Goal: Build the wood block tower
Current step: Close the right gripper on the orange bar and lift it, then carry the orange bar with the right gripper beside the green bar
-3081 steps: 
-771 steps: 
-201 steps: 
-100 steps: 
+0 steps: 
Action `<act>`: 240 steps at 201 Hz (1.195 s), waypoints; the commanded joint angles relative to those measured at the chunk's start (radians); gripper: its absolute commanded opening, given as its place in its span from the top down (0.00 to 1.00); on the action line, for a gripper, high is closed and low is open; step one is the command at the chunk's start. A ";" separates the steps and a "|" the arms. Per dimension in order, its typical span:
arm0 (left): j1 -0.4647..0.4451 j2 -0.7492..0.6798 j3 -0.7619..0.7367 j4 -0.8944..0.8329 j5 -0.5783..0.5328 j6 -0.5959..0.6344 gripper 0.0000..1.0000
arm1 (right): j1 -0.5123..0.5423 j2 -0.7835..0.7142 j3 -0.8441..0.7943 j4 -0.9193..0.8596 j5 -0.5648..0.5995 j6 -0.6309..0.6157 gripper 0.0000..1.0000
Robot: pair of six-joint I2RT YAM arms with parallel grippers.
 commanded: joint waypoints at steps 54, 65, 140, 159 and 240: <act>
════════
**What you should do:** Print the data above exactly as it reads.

**Exercise solution:**
Goal: Build the wood block tower
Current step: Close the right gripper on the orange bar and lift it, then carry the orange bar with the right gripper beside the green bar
-3081 steps: 
-771 steps: 
-201 steps: 
-100 steps: 
+0 steps: 
Action `<act>`: 240 steps at 201 Hz (1.195 s), waypoints; the commanded joint angles relative to those measured at the chunk's start (radians); gripper: its absolute commanded opening, given as its place in its span from the top down (0.00 to 1.00); on the action line, for a gripper, high is closed and low is open; step one is the command at the chunk's start. A ";" separates the steps and a "|" the arms. Per dimension in order, its typical span:
arm0 (left): j1 -0.4647..0.4451 j2 -0.7492..0.6798 j3 -0.7619..0.7367 j4 -0.8944..0.8329 j5 -0.5783..0.5328 j6 -0.5959..0.6344 gripper 0.0000..1.0000
arm1 (right): j1 -0.5123..0.5423 j2 -0.7835..0.7142 j3 -0.8441..0.7943 j4 -0.9193..0.8596 j5 -0.5648..0.5995 j6 -0.6309..0.6157 gripper 0.0000..1.0000
Robot: pair of six-joint I2RT YAM arms with parallel grippers.
 commanded: joint waypoints at steps 54, 65, 140, 159 and 240: <act>

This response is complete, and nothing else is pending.